Reentry glide vehicle trajectory prediction method via multidimensional intention fusion
Jiong Li, Yangchao He, Lei Shao, Xianhai Feng
Abstract
To address the problems of difficulty in identifying the attack intention of reentry glide vehicle under the influence of no-fly zones and low accuracy of long-term trajectory prediction, a reentry glide vehicle trajectory prediction method via multidimensional intention fusion is proposed. Firstly, a time-varying parameter model set is constructed by estimating and predicting the aerodynamic parameters of non-cooperative vehicles.
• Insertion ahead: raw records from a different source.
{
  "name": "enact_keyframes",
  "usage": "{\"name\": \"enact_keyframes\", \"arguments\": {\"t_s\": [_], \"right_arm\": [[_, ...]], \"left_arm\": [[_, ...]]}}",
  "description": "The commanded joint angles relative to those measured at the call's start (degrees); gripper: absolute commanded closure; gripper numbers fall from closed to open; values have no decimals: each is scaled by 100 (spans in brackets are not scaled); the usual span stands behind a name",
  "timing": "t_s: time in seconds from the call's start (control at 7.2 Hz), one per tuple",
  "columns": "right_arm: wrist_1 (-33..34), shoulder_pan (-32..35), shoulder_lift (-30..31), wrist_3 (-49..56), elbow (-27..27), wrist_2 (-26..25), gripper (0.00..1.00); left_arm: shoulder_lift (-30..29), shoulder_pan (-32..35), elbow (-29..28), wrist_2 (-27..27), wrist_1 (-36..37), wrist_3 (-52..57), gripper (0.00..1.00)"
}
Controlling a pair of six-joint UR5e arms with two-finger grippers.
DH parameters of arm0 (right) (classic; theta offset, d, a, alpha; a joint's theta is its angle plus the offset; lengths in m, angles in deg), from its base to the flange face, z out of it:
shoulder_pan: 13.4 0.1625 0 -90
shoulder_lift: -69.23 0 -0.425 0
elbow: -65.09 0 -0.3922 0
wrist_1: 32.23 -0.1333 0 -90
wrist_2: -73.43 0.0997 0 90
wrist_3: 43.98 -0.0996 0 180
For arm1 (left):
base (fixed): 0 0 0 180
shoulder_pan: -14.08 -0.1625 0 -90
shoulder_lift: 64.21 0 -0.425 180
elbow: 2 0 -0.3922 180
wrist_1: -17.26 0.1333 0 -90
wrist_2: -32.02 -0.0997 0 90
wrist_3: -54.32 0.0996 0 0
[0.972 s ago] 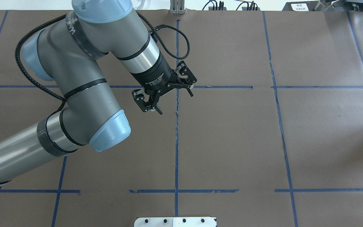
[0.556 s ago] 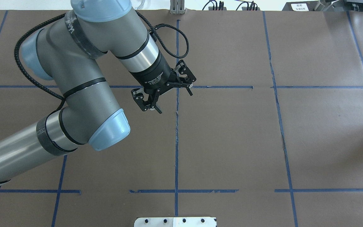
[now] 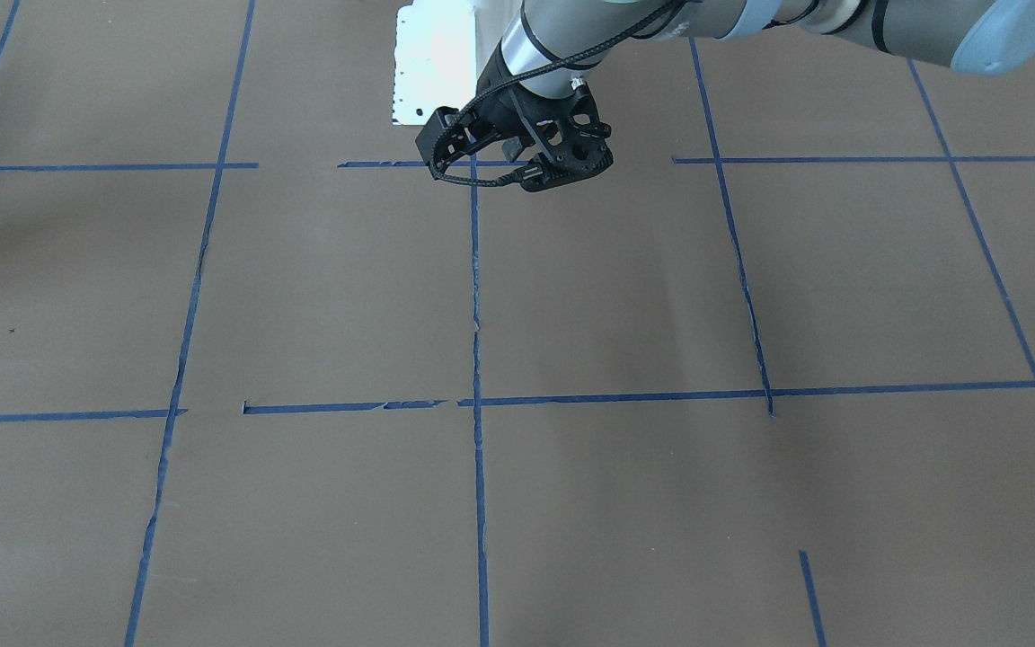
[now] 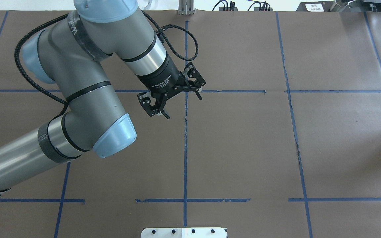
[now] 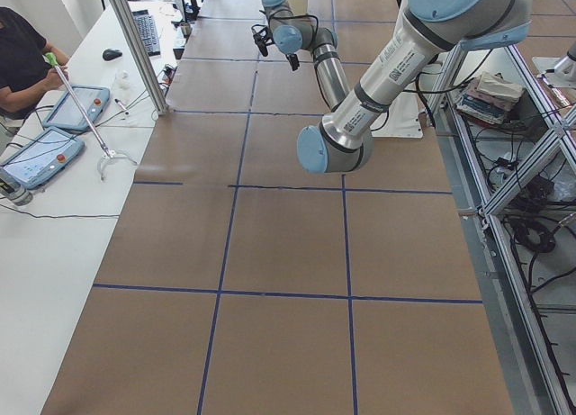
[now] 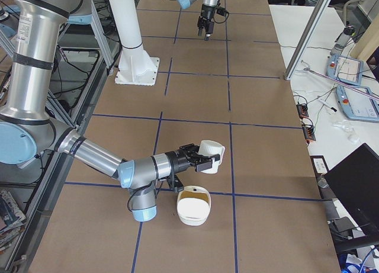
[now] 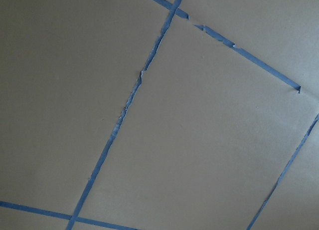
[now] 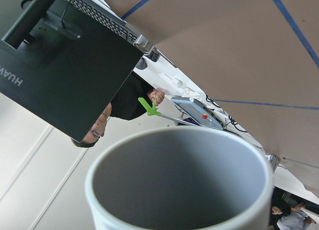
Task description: Left arm hands cup to right arm to dump lemon
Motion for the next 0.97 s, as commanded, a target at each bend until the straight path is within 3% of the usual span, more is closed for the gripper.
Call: {"name": "enact_keyframes", "arguments": {"t_s": [0.0,0.28,0.56,0.83], "right_arm": [[1095,-171,-304,693,-479,-9,59],[1722,-495,-795,1071,-534,-332,58],[2197,-1110,-1164,2333,-525,-895,58],[2681,-1532,-1709,4288,-534,-845,58]], "left_arm": [[0,9,0,-4,7,0,0],[0,35,0,-4,-2,0,0],[0,53,0,-4,7,0,0],[-9,62,26,-205,7,0,0]]}}
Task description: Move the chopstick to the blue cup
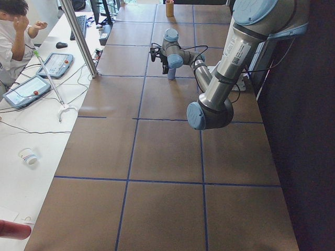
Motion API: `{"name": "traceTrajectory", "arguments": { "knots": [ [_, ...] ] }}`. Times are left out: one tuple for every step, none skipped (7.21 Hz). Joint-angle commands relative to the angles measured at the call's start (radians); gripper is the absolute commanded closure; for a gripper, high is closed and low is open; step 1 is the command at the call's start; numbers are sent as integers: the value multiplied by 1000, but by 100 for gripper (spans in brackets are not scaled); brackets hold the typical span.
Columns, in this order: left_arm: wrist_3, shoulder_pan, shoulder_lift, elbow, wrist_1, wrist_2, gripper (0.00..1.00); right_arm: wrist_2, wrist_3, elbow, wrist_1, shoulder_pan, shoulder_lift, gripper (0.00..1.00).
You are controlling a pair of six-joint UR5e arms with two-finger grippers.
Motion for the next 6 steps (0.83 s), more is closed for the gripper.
{"name": "traceTrajectory", "arguments": {
  "knots": [
    [-9,-1,2,-5,-15,0,0,3,-18,165,-197,32,-5,100],
    [-19,-1,2,-8,-17,0,0,3,-30,206,-230,44,-5,100],
    [-20,-1,3,-7,-15,0,0,3,-40,246,-268,57,-7,100],
    [-20,1,3,-5,-17,0,0,0,-43,271,-276,69,-7,100],
    [-20,1,3,-2,-17,0,0,-4,-52,280,-276,101,-4,100],
    [-20,3,3,7,-18,2,0,-1,-52,332,-291,126,1,100]
  ]
}}
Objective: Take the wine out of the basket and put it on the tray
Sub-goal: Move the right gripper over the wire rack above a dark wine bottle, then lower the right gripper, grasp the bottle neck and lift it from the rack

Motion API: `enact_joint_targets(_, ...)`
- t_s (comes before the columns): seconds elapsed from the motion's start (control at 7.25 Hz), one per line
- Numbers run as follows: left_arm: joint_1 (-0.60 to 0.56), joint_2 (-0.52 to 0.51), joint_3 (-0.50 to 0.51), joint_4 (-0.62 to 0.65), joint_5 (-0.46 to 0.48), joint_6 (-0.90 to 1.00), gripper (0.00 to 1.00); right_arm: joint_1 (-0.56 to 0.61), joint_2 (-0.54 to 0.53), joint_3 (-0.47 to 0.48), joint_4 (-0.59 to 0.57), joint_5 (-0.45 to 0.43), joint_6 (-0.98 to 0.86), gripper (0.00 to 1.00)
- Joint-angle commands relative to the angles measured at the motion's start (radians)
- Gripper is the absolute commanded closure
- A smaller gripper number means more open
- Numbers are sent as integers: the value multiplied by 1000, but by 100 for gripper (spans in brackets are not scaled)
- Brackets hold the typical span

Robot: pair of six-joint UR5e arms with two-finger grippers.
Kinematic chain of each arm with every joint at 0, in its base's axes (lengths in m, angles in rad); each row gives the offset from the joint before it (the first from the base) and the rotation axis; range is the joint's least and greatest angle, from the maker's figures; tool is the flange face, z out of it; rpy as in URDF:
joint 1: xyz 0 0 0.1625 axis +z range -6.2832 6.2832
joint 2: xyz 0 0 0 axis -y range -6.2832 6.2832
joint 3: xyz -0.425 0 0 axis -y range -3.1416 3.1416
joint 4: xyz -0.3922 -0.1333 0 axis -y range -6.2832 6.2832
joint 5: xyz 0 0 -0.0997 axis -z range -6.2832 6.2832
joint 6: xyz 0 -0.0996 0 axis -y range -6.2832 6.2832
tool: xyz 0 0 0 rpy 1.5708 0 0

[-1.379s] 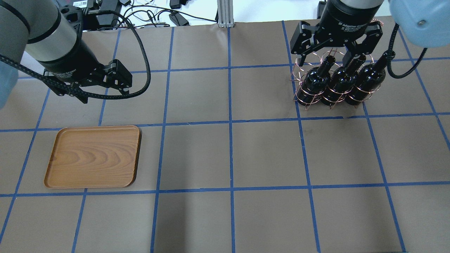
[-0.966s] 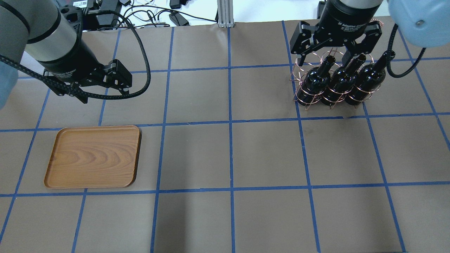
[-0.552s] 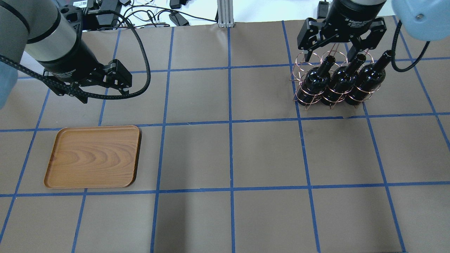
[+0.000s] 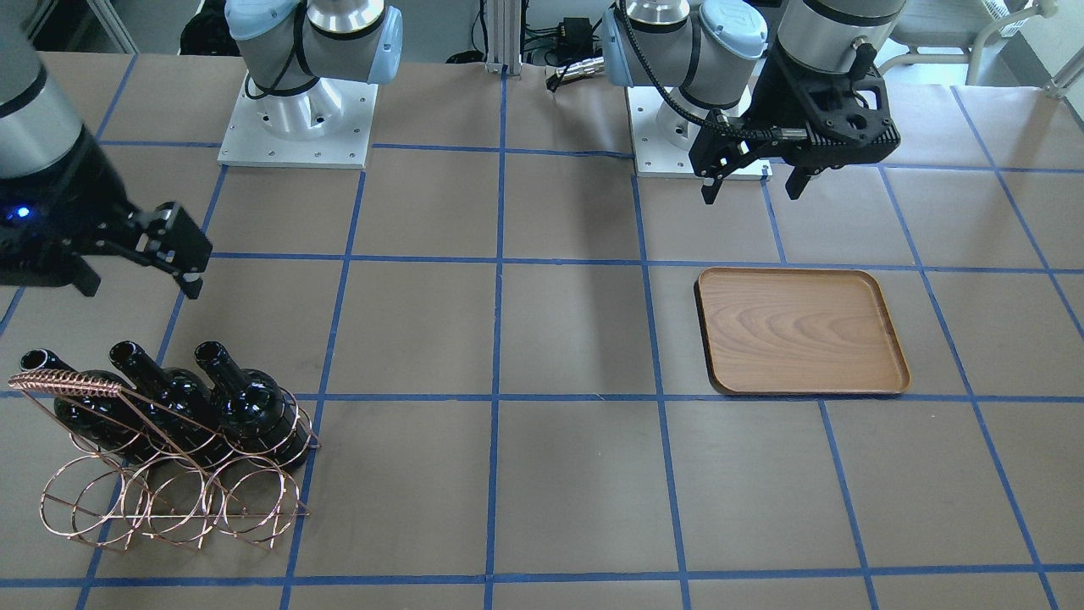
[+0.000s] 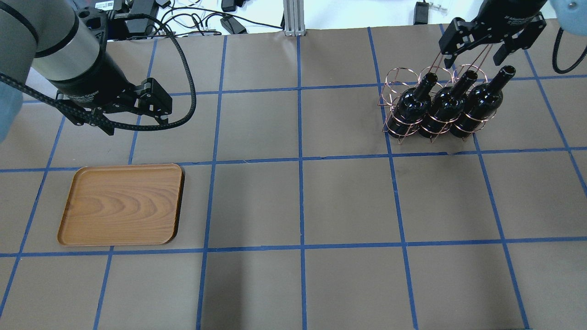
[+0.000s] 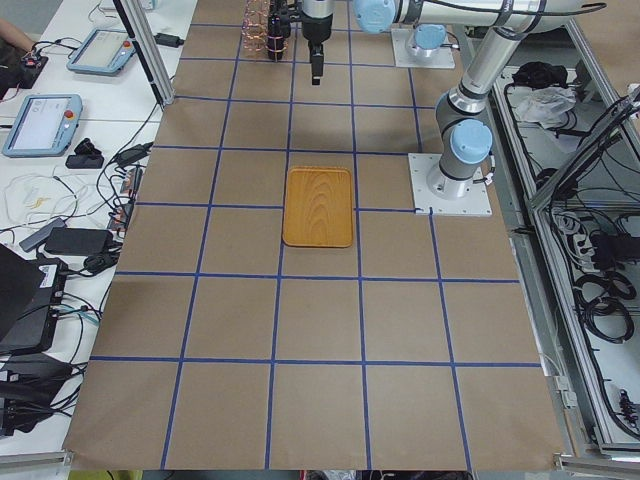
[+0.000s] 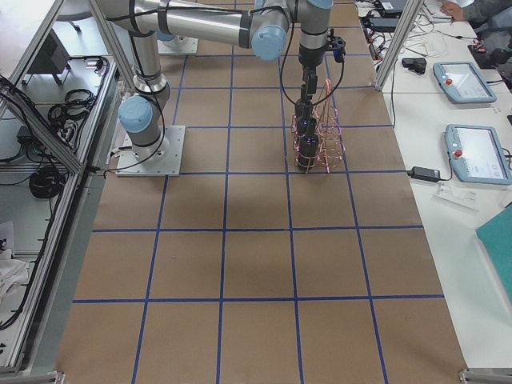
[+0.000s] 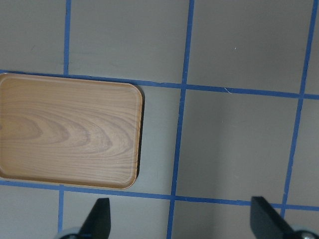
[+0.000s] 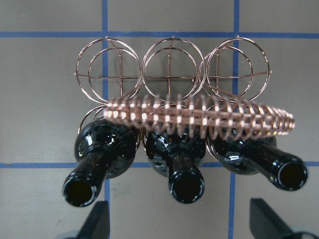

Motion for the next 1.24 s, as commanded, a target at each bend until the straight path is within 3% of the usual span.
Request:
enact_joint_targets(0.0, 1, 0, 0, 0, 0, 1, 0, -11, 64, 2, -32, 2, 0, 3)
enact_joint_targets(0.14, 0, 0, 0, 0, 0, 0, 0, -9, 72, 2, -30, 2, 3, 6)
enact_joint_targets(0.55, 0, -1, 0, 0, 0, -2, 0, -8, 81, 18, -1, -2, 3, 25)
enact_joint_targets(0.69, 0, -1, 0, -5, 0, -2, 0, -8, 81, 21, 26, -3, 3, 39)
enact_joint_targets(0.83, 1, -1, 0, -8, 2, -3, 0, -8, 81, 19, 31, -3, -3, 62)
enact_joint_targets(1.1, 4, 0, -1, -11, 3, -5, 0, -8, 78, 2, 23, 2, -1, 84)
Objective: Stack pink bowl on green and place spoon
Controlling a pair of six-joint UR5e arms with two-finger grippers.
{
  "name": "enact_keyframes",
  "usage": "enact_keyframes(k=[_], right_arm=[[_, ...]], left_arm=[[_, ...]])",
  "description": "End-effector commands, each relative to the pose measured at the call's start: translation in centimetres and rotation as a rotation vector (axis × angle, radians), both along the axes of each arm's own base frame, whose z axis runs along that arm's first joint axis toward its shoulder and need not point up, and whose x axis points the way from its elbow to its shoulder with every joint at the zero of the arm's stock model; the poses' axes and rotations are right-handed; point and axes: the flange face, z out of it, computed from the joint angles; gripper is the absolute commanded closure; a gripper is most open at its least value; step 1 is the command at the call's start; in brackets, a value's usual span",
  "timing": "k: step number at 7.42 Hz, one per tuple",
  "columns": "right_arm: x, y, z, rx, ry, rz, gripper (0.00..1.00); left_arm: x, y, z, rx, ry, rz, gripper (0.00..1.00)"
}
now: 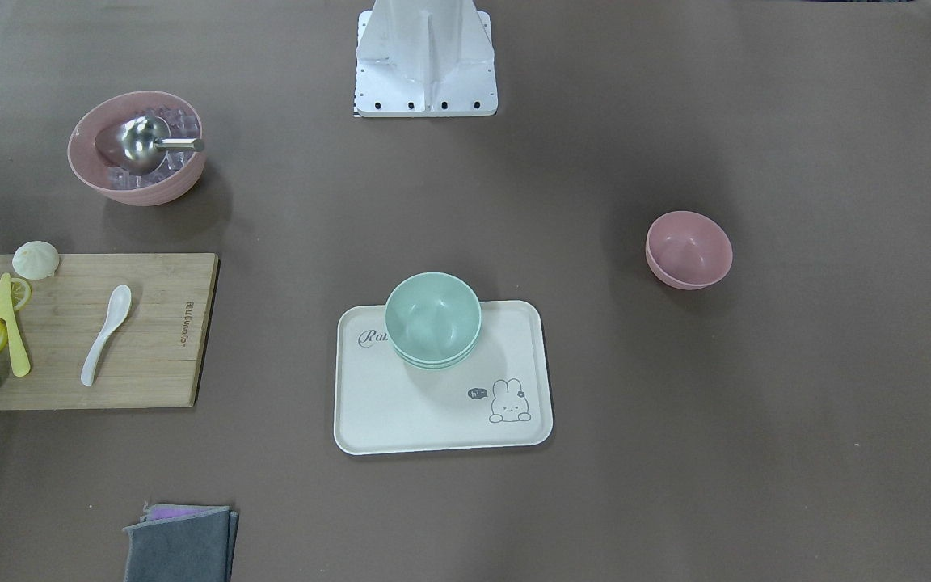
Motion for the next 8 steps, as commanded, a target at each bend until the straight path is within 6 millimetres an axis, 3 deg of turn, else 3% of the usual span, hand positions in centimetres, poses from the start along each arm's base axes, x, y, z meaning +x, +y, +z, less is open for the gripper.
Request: enact_keyframes(k=[1, 2, 4, 5, 8], right_arm=[[-0.7, 0.0, -0.1, 0.001, -0.001, -0.011, 0.00], [-0.8, 0.1, -0.1, 0.002, 0.000, -0.015, 0.00], [-3.7, 0.0, -0.3, 0.012, 0.014, -0.067, 0.00], [-3.8, -0.1, -0.9, 0.023, 0.012, -0.066, 0.00], [-3.9, -0.9, 0.2, 0.060, 0.121, -0.059, 0.00]], left_arm=[[0.1, 0.3, -0.5, 0.013, 0.008, 0.002, 0.02], [0.0, 0.3, -0.5, 0.015, 0.010, 0.001, 0.02], [0.1, 0.5, -1.0, 0.019, 0.022, -0.010, 0.02], [0.0, 0.6, -2.3, 0.045, 0.031, -0.021, 0.02], [0.4, 0.0, -2.4, 0.040, 0.023, -0.026, 0.02]])
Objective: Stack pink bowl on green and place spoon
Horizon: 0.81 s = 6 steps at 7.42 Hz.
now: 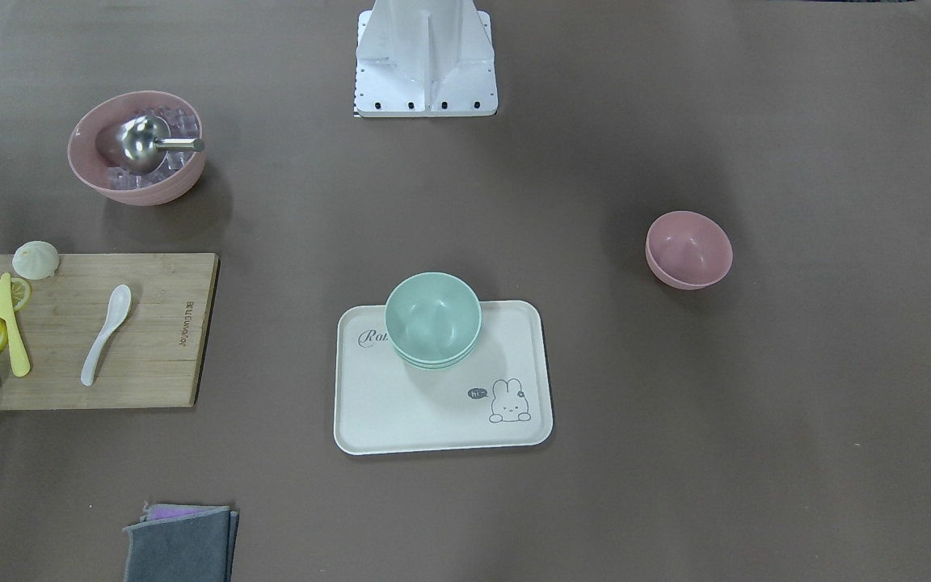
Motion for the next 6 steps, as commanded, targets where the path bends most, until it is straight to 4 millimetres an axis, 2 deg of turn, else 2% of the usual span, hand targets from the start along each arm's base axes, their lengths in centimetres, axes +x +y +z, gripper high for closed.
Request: enact_keyframes(k=[1, 3, 4, 5, 6], right_arm=[[-0.5, -0.4, 0.5, 0.067, 0.056, -0.007, 0.00], [-1.4, -0.3, 0.8, 0.097, 0.029, -0.093, 0.00], [-1.9, -0.1, 0.7, 0.079, -0.039, -0.112, 0.00], [-2.2, 0.3, 0.9, 0.061, -0.088, -0.123, 0.00], [-2.8, 0.3, 0.8, 0.066, -0.080, -0.132, 0.00]], left_arm=[[0.1, -0.4, 0.8, -0.007, -0.005, 0.005, 0.02], [0.4, -1.3, 1.2, -0.026, 0.001, 0.003, 0.02], [0.6, -1.2, 1.9, -0.033, 0.000, 0.008, 0.02], [0.6, -1.3, 1.3, -0.034, 0.003, -0.005, 0.02], [2.4, -1.3, 0.9, -0.047, 0.004, 0.009, 0.02]])
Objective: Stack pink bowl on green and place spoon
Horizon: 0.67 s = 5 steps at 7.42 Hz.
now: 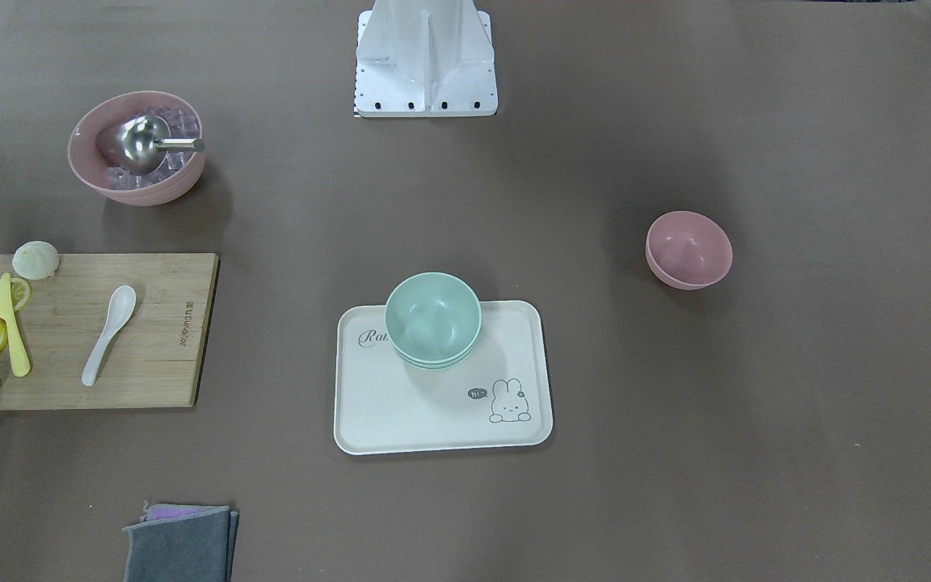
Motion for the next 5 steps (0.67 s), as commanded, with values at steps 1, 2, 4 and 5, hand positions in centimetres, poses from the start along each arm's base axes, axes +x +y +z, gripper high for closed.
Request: enact_keyframes(k=[1, 2, 4, 5], right_arm=[[-0.7, 0.2, 0.1, -0.010, -0.018, -0.014, 0.00], [-0.9, 0.2, 0.0, -0.018, -0.022, -0.009, 0.00], [-3.8, 0.5, -0.5, -0.076, -0.030, 0.003, 0.00], [-5.5, 0.5, -1.1, -0.095, -0.036, 0.024, 0.00]], left_arm=[[2.4, 0.0, -0.6, -0.004, 0.005, 0.018, 0.02], [2.4, 0.0, -0.8, -0.009, 0.010, 0.000, 0.02], [8.4, 1.0, -4.2, -0.019, 0.036, 0.004, 0.02], [14.1, 2.4, -6.9, -0.080, 0.061, -0.061, 0.02]])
Secondly, considering the distance and angle relationship between the attack location, the no-fly zone and the vehicle, we construct the distance and angle dimensional intention cost function based on the artificial potential field method and the pseudo heading deviation, respectively, and propose the multidimensional intention fusion model based on the normalization method, which solves the problem of inference failure caused by the unreasonable coefficient setting in the traditional cost function. Finally, long-term trajectory prediction is achieved by inferring the vehicle's attack intent and parameter model via the Bayesian inference model and multidimensional intent fusion model. The simulation results show that the proposed method has the advantages of accurate intention inference, high trajectory prediction accuracy and short algorithm time compared with the existing methods.